INSTRUCTIONS FOR THE TASK >> Nothing except the pictures should be left out when you reproduce the listing exactly.

*** Begin section ***

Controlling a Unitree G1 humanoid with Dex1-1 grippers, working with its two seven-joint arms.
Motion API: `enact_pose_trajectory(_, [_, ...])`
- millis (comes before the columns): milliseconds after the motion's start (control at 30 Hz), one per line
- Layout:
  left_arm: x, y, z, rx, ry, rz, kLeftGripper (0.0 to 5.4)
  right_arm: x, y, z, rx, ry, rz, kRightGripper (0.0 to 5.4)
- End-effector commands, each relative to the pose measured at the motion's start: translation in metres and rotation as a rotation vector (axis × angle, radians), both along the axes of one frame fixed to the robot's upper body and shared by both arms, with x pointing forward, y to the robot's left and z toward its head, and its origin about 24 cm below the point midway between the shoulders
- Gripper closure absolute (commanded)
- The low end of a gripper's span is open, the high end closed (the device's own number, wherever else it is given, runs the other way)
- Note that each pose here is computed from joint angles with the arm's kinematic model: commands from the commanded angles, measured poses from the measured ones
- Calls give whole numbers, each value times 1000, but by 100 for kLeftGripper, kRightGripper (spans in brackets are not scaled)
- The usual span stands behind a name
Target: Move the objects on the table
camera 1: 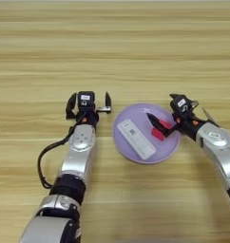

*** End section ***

SOLVED EXERCISE >>
Controlling a Unitree G1 humanoid with Dex1-1 grippers, working with its two seven-joint arms.
Motion API: `enact_pose_trajectory(_, [_, ...])`
- millis (comes before the columns): milliseconds after the motion's start (control at 30 Hz), one per line
- Layout:
  left_arm: x, y, z, rx, ry, rz, kLeftGripper (0.0 to 5.4)
  right_arm: x, y, z, rx, ry, rz, kRightGripper (0.0 to 5.4)
- End-effector commands, each relative to the pose measured at the motion's start: translation in metres and rotation as a rotation vector (axis × angle, radians), both along the axes of one frame fixed to the robot's upper body and shared by both arms, with x pointing forward, y to the robot's left and z toward its head, and its origin about 24 cm below the point midway between the shoulders
- Gripper closure absolute (commanded)
- The low end of a gripper's span is open, the high end closed (the device's own number, wherever else it is given, runs the other way)
- Note that each pose here is computed from joint angles with the arm's kinematic model: commands from the commanded angles, measured poses from the measured ones
- Calls give whole numbers, each value times 1000, but by 100 for kLeftGripper, kRightGripper (spans in brackets are not scaled)
- The usual span stands behind a name
Target: Move the objects on the table
camera 1: 

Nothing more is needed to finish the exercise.